国内市場にいては、若年層・マネジメント層の人手不足は、年々深刻化している。また、若年層やマネジメント層のみならず、パートやアルバイトも含め、業界全体で人手不足に陥っている。

ビルメンテナンス業は労働集約型の産業である。機械よりも人間の労働力への依存度が高いため、「いかにして優秀な人を大量に確保するか」が鍵になる。人手不足に陥ると、新規受注も受けることができなくなる。

人手不足を解決するには、外国人の活用、清掃ロボットの活用、警備ロボットの活用の3つの方法がある。

外国人の活用については、外国人技能実習生の受け入れに関心を持つ企業は増加している。「ビルメンテナンス情報年鑑2020)」によると、「受け入れを積極的に拡大していきたい」「今後も受け入れを継続したい」「受け入れを前提に検討している」という3つの回答の合計は、「本社:29%」「支社・営業所:35.6%」である。
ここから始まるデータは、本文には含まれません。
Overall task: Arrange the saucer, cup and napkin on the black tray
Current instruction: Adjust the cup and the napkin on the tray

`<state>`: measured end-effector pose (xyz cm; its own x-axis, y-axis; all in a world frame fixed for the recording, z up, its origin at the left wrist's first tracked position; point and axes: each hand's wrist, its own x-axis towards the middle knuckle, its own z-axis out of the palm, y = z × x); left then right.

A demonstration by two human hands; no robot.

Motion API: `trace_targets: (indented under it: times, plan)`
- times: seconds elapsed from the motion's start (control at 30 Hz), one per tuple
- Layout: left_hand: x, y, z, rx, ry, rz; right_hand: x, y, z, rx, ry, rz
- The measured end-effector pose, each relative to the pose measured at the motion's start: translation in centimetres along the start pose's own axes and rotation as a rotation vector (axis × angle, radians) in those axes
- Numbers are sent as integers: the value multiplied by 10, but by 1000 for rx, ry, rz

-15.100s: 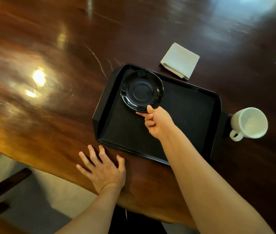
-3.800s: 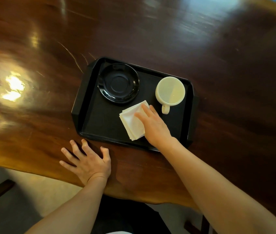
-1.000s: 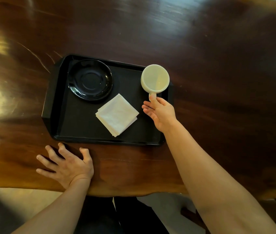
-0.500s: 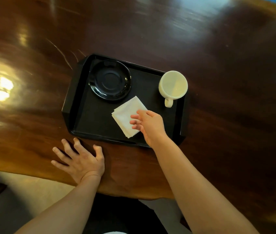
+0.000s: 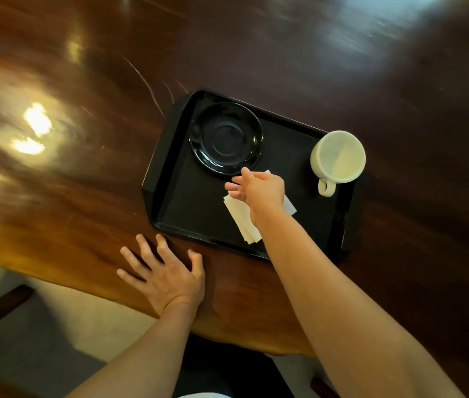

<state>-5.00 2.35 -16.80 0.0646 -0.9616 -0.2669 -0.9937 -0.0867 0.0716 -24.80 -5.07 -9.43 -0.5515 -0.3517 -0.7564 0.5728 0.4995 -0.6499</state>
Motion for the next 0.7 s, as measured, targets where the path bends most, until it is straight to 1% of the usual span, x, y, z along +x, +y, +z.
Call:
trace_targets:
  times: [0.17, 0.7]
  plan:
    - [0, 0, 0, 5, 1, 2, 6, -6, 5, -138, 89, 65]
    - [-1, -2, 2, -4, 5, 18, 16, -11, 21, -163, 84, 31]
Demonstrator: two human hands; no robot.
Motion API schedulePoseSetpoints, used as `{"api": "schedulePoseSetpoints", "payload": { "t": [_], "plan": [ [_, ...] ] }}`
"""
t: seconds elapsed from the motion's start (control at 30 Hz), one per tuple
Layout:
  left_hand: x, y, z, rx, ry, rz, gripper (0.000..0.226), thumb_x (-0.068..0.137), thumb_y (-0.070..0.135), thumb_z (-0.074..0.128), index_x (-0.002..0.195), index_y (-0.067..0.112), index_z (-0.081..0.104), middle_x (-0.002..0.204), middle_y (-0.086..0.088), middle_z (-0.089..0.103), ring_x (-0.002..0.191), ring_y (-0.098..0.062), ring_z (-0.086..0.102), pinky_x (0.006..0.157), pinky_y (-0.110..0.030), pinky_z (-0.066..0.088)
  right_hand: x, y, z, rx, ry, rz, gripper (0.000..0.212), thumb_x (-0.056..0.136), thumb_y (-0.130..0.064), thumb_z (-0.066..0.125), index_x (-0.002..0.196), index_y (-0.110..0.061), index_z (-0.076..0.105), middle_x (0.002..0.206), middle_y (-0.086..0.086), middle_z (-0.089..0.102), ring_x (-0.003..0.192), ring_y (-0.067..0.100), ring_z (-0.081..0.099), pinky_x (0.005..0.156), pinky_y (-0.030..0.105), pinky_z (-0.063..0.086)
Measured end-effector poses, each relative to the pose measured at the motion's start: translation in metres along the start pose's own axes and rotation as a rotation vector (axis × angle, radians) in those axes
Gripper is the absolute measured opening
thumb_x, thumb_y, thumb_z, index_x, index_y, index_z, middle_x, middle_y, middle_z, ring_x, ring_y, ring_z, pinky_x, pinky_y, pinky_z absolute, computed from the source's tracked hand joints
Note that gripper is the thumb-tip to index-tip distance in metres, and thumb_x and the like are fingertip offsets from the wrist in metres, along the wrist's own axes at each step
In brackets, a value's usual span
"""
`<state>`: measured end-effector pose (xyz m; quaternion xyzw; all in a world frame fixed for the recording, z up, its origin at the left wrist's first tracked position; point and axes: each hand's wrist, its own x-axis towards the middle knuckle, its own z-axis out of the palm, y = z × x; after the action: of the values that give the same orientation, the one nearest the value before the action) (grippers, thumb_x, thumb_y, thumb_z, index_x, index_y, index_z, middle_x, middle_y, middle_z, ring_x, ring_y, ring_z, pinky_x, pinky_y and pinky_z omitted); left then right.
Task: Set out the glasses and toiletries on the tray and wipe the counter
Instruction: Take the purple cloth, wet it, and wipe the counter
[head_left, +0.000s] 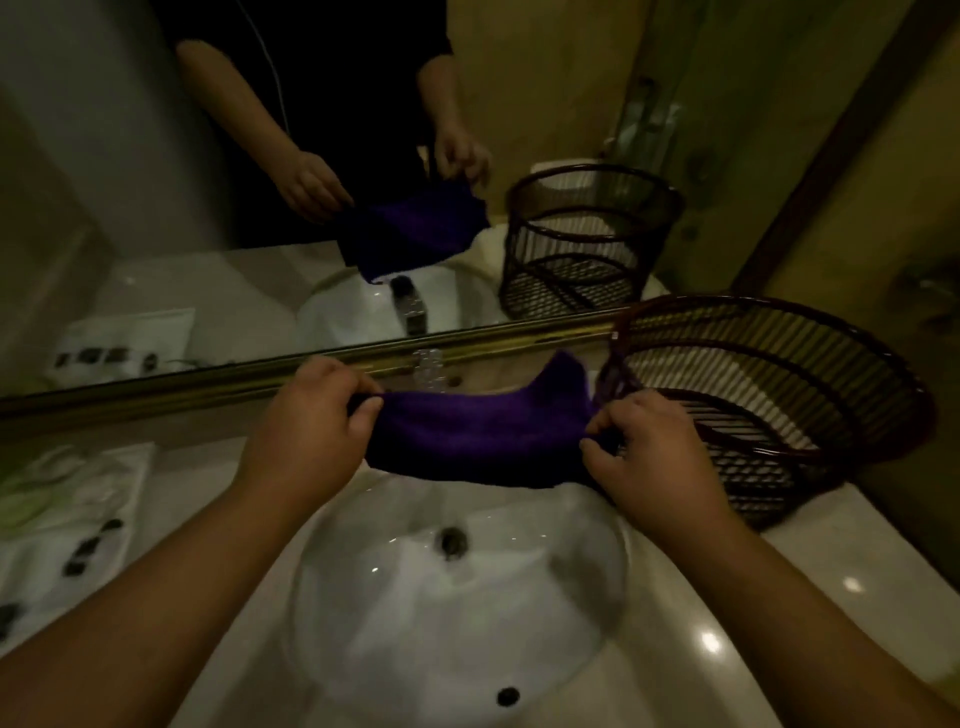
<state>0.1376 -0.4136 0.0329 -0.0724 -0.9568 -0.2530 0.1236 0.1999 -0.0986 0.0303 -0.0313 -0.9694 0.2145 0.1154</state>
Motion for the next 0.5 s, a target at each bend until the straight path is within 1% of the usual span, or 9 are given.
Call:
{"api": "schedulePoseSetpoints", "payload": {
  "t": [0.03,0.07,0.13,0.17,0.2,0.3,0.37,0.43,0.5],
  "plan": [
    [-0.006,-0.017,-0.008,0.019,0.023,-0.009,0.013,0.095,0.029,0.065,0.104,0.025,0.073,0.105,0.009,0.051,0.093,-0.011,0.053,0.08,-0.03,0.042,0.002,-0.018,0.012,0.001,-0.005,-0.037,0.012,0.085,-0.035,0.073,0.086,-0.038,0.062,0.1,-0.014,0.053,0.097,0.007,0.048,0.083,0.024,0.037],
    [-0.011,-0.034,-0.016,0.043,0.035,-0.023,0.013,0.095,0.029,0.066,0.104,0.023,0.074,0.105,0.009,0.052,0.093,-0.01,0.051,0.079,-0.029,0.042,0.003,-0.035,0.023,0.029,-0.022,-0.061,0.014,0.084,-0.035,0.073,0.083,-0.038,0.059,0.099,-0.015,0.054,0.097,0.006,0.048,0.081,0.021,0.037],
    [-0.023,-0.067,-0.029,0.083,0.021,-0.087,0.015,0.096,0.03,0.064,0.105,0.023,0.073,0.103,0.006,0.062,0.088,-0.011,0.053,0.074,-0.03,0.041,0.003,-0.071,0.047,0.164,-0.11,-0.042,0.016,0.087,-0.034,0.071,0.08,-0.039,0.056,0.093,-0.018,0.06,0.087,0.004,0.058,0.069,0.017,0.047],
    [-0.028,-0.081,-0.033,0.084,0.008,-0.136,0.015,0.097,0.031,0.063,0.106,0.024,0.073,0.102,0.003,0.067,0.085,-0.013,0.056,0.07,-0.031,0.041,0.003,-0.085,0.057,0.251,-0.169,0.004,0.016,0.088,-0.034,0.07,0.081,-0.04,0.057,0.089,-0.015,0.064,0.08,0.005,0.063,0.061,0.021,0.055],
    [-0.035,-0.098,-0.039,0.084,-0.001,-0.19,0.015,0.097,0.031,0.061,0.105,0.025,0.072,0.101,0.001,0.07,0.083,-0.016,0.059,0.069,-0.031,0.042,0.003,-0.102,0.07,0.325,-0.233,0.045,0.015,0.089,-0.034,0.069,0.083,-0.04,0.057,0.086,-0.011,0.066,0.075,0.008,0.066,0.058,0.027,0.06],
    [-0.057,-0.147,-0.054,0.099,-0.005,-0.292,0.013,0.098,0.029,0.059,0.102,0.026,0.071,0.099,-0.001,0.071,0.082,-0.018,0.059,0.069,-0.034,0.044,0.001,-0.144,0.104,0.441,-0.296,0.076,0.013,0.091,-0.03,0.07,0.085,-0.037,0.061,0.083,-0.006,0.069,0.074,0.009,0.068,0.067,0.037,0.064],
    [-0.071,-0.177,-0.06,0.087,-0.008,-0.349,0.013,0.099,0.027,0.059,0.103,0.026,0.071,0.1,0.0,0.071,0.085,-0.02,0.062,0.073,-0.037,0.05,0.001,-0.166,0.12,0.513,-0.295,0.092,0.011,0.092,-0.026,0.069,0.085,-0.033,0.064,0.083,-0.002,0.069,0.075,0.014,0.069,0.067,0.039,0.064],
    [-0.087,-0.211,-0.066,0.078,-0.011,-0.419,0.014,0.099,0.026,0.059,0.106,0.025,0.071,0.101,-0.001,0.071,0.088,-0.022,0.064,0.075,-0.038,0.051,0.0,-0.192,0.138,0.596,-0.302,0.121,0.009,0.092,-0.022,0.069,0.086,-0.029,0.065,0.08,0.001,0.07,0.072,0.02,0.071,0.06,0.035,0.063],
    [-0.101,-0.239,-0.066,0.074,-0.003,-0.465,0.015,0.099,0.026,0.06,0.108,0.024,0.072,0.102,-0.002,0.071,0.087,-0.021,0.063,0.071,-0.035,0.046,-0.001,-0.214,0.152,0.684,-0.3,0.148,0.009,0.092,-0.02,0.069,0.087,-0.026,0.065,0.076,0.001,0.069,0.07,0.017,0.072,0.054,0.025,0.06]
  ]
}}
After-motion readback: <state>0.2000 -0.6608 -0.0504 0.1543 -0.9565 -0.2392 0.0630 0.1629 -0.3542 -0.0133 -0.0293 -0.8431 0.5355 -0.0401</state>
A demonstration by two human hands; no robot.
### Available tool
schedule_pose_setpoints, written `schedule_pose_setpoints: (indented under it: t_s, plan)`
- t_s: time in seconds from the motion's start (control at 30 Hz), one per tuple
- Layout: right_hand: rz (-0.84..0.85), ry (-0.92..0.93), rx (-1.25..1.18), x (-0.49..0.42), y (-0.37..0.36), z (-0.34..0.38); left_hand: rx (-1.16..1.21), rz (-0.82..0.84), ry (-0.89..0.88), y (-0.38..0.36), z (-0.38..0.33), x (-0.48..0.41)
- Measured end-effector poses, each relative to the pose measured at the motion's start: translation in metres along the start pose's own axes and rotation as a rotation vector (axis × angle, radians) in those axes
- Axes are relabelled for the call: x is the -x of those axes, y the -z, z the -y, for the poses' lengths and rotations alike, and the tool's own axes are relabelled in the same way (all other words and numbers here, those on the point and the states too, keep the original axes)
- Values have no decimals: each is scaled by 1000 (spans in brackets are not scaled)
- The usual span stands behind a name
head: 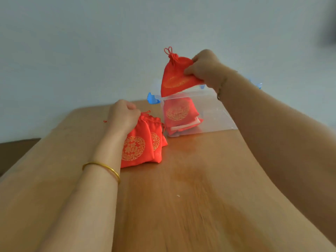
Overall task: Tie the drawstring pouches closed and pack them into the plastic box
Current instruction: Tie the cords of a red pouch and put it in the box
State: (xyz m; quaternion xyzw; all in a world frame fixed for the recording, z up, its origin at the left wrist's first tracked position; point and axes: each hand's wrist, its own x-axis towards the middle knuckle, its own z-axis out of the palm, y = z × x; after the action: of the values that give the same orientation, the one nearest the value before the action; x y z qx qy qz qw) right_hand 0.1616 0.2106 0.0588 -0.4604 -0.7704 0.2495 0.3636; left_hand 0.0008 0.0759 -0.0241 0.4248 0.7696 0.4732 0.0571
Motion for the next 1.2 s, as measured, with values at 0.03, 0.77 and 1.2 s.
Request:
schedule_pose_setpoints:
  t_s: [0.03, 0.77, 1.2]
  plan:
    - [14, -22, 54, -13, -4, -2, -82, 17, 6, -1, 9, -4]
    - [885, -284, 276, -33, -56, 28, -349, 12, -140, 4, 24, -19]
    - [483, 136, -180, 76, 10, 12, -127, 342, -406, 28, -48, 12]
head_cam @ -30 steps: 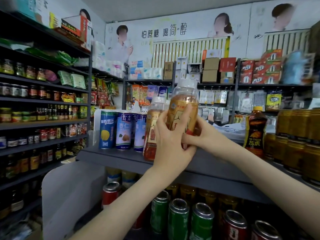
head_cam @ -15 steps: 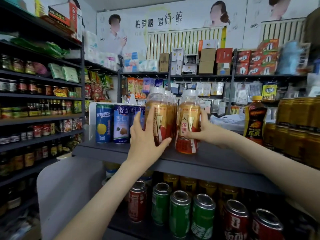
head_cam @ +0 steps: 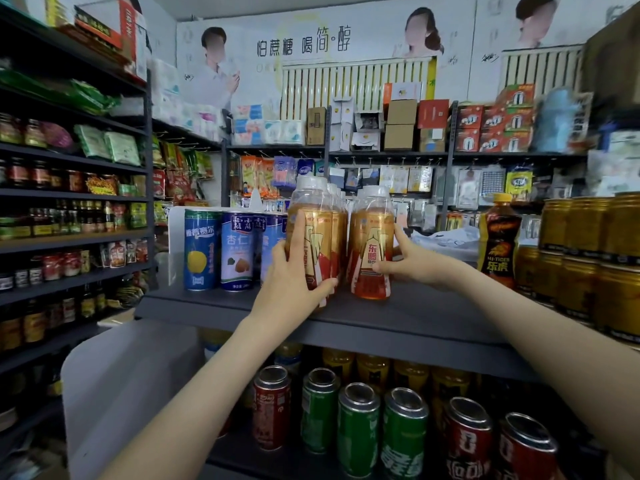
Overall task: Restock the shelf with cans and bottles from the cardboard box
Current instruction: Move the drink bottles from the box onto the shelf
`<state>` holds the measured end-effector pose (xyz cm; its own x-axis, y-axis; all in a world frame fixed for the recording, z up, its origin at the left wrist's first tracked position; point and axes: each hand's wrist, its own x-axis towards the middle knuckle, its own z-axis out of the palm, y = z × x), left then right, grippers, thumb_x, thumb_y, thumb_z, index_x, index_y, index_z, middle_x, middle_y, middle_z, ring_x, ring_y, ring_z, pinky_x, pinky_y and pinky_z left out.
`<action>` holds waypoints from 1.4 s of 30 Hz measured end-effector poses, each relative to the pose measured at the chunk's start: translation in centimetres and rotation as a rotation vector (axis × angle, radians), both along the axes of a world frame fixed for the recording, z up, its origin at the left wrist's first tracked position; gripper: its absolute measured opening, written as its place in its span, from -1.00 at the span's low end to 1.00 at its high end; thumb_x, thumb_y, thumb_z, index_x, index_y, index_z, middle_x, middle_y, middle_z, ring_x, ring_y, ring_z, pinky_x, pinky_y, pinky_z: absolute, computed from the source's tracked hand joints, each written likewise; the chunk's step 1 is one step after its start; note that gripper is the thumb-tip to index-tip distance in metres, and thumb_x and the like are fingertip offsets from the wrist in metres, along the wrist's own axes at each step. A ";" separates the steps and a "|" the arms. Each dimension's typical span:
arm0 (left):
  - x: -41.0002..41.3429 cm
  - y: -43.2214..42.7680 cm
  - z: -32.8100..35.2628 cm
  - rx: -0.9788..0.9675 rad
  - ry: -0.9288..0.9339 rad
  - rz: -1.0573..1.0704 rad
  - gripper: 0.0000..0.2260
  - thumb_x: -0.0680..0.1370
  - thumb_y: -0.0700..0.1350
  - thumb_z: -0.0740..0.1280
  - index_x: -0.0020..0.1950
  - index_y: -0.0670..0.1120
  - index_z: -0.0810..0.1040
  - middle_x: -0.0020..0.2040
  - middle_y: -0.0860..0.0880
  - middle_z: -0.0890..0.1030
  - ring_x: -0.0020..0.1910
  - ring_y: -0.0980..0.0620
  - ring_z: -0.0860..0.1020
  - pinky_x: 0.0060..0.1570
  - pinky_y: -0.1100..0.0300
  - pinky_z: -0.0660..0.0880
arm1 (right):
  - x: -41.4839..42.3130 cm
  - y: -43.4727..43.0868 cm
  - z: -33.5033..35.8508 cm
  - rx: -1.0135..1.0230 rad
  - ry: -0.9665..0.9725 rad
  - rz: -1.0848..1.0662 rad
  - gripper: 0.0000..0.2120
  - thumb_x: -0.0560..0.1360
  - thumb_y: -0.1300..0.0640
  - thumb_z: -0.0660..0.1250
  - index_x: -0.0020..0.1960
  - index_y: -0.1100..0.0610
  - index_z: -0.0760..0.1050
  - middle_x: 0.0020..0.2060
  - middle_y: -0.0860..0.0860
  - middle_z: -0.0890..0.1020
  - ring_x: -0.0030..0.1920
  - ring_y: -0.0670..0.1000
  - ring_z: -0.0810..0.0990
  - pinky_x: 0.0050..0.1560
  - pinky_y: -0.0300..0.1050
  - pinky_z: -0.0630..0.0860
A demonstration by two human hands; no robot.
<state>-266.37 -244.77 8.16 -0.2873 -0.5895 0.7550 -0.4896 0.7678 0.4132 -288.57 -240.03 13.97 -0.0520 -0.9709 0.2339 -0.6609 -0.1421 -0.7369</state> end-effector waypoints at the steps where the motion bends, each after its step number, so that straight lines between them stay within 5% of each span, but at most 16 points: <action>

前年の2019年調査の「本社:24%、支社:34.5%」より増加している。

「清掃ロボット」や「警備ロボット」は実証実験が進められているが、すぐに実用化される状況ではない。

更なる海外展開の加速

中国やASEAN諸国などにおいては、今後も建設需要が見込まれている。一方、これらの国々では、まだビルメンテナンスの技術・ノウハウが不足しているところもある。

また、日本国内では人材不足が深刻であるが、経済成長の段階にある国々では多くの人材を確保することができる。

このようにビルメンテナンスの需要があり、かつ、豊富な労働力がある点を考えると、今後も上位10社を始めとして海外進出は加速すると思われる。